▶ _About this exercise_
Copy out each line below in which the string "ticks" appears.

------------------------------------------------

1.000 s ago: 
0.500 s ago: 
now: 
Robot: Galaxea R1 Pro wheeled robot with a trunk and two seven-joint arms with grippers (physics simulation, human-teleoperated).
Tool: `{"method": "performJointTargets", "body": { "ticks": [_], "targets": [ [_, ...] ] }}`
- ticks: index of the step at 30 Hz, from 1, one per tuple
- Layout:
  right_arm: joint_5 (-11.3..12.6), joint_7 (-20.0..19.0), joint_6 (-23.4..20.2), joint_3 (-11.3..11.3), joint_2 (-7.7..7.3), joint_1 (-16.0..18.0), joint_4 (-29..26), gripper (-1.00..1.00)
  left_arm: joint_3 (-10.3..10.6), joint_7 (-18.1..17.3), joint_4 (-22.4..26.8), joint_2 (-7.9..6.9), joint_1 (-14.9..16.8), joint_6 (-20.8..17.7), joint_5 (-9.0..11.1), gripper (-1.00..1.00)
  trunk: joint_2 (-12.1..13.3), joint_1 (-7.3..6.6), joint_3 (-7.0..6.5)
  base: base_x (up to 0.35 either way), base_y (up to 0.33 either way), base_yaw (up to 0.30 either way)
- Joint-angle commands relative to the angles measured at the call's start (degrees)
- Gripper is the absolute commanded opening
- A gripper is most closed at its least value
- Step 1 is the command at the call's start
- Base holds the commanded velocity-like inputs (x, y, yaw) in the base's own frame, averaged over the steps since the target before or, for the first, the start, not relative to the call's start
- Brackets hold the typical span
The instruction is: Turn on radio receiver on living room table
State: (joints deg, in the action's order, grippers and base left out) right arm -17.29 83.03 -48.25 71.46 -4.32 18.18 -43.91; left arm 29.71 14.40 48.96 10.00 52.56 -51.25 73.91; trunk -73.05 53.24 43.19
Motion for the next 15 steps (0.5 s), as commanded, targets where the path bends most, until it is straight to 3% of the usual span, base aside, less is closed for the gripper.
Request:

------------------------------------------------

▶ _Expected answer_
Tool: `{"method": "performJointTargets", "body": { "ticks": [_], "targets": [ [_, ...] ] }}`
- ticks: index of the step at 30 Hz, from 1, one per tuple

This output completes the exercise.